Utilizando-se da proliferação do sentimento de medo e a democratização
do terror e do pânico, a indigitada teoria lançou mão de doutrinas tais como: A
“tolerância zero” e “janelas quebradas” entre outras e a punibilidade máxima
em respostas ao absurdo (para a classe dominante é claro) do Direito Penal
Mínimo.
E como arcabouço e garantia da perpetuação do ideário dominante
Jackobs lança o seu Direito Penal do Inimigo, tão aplaudido no meio intelectual
e inafastadamente absorvido pela jurisprudência de quase todos os países.

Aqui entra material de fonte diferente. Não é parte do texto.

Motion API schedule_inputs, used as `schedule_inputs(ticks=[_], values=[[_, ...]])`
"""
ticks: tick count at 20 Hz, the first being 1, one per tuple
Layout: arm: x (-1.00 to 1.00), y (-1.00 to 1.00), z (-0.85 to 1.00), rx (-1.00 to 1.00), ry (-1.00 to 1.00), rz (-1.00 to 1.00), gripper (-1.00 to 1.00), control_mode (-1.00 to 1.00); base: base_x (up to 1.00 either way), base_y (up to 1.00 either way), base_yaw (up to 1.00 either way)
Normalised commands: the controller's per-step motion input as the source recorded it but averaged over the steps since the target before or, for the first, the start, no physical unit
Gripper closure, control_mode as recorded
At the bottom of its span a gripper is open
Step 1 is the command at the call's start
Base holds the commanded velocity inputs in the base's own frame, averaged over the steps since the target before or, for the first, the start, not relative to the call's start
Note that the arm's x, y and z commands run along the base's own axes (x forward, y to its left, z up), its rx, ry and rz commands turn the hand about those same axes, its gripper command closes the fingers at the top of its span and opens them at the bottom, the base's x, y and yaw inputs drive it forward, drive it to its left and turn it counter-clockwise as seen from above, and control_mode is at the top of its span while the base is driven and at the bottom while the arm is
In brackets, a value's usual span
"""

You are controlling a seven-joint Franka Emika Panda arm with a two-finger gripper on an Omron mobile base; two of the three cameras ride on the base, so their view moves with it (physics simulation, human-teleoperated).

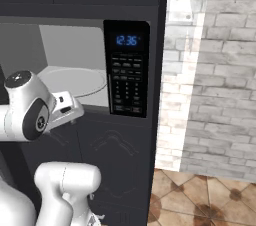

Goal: Place the sponge inside the microwave to prepare for sanitizing.

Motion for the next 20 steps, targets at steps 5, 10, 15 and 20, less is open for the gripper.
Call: schedule_inputs(ticks=[5,10,15,20], values=[[0.18,-0.18,0.00,0.05,0.00,0.02,-1.00,-1.00,0.00,0.00,0.00],[0.25,0.00,0.00,0.10,0.03,-0.10,-1.00,-1.00,0.00,0.00,0.00],[0.23,0.01,-0.02,0.13,0.00,-0.20,-1.00,-1.00,0.00,0.00,0.00],[0.23,0.00,-0.04,0.13,0.00,-0.16,-1.00,-1.00,0.00,0.00,0.00]])
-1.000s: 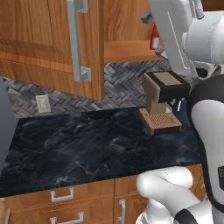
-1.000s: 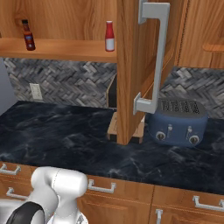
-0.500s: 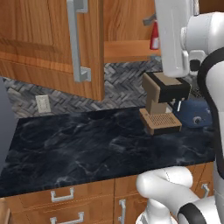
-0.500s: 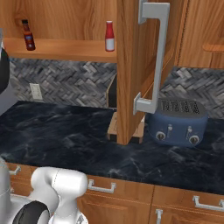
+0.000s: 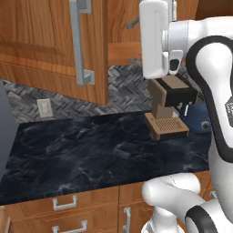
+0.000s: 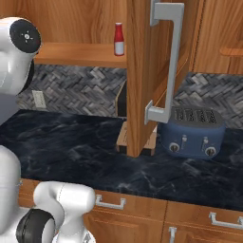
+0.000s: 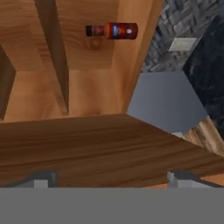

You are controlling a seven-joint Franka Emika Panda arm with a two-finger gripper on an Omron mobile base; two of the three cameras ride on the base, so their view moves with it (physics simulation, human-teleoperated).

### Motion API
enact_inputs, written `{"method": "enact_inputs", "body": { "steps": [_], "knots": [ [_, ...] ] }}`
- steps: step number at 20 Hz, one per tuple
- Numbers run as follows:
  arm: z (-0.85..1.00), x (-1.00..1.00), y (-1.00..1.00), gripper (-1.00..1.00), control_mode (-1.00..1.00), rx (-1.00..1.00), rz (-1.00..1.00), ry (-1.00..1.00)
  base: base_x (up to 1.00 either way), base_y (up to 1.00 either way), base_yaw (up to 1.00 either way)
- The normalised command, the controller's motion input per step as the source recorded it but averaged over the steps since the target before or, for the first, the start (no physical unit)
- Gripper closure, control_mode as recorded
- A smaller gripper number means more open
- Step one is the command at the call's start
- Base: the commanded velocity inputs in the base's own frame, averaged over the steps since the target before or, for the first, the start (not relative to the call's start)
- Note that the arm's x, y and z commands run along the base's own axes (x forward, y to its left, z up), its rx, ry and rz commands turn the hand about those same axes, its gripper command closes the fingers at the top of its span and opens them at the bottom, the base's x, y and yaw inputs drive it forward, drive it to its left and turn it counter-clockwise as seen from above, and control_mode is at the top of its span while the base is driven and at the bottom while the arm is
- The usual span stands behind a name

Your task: Move the condiment bottle and ketchup from the cabinet to the dining counter.

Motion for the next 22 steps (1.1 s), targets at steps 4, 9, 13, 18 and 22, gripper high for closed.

CONCLUSÕES (se assim podemos chamar)
Mas por que a criminologia explica? Ela explica por que é imprescindível
justificar, por que os detentores dos meios de produção e arrendatários
também do Direito Penal necessitam de respostas que abonem e garantam as
suas riquezas, suas propriedades e regalias. E principalmente que perpetuem a
classe de desprivilegiados em seu papel coadjuvante, desapropriada de todo
tipo de benesse.
Portanto a criminologia da repressão (Cirino, 2008 ) não só explica como
afiancia, por todos estes motivos ora apresentados. No entanto não seria
quimérico lembrar que nos resta a velha (???) criminologia da libertação
(Cirino, 2008 ), esta sim, tenta explicar na tentativa de edificação de um mundo
mais igualitário e democrático. Uma utopia orientadora, mas que tenho a
esperança que se torne uma realidade reformuladora.
REFERÊNCIAS
BARATTA, Alessandro. Criminologia Crítica e Crítica do Direito Penal. 3. ed. Rio de Janeiro: Revan, 1999. 254p.
BECCARIA, Cesare de. Dos Delitos e das Penas. Tradução de Torrieri Guimarães. 11. ed. São Paulo: Hemus, 1995. 126p.
CARVALHO, Salo. Anti-Manual de Criminologia. Rio de Janeiro: Lumen Júris, 2008. 228p.
CIRINO DOS SANTOS, Juarez. A criminologia radical. 3 ed. Curitiba: Lumen Juris,2008. 137p.
LOMBROSO, César. O Homem Delinqüente. Tradução de Maristela Bleggi Tomasini. Porto Alegre: Ed. Ricardo Lenz, 2001.556p. ROUSSEAU, Jean-Jacques. O contrato social e outros escritos. Tradução de Rolando Roque da Silva. São Paulo: Cultrix, 2004. p.236.
SHECAIRA, Sérgio Salomão. Criminologia. RT. São Paulo, 2004. 384p.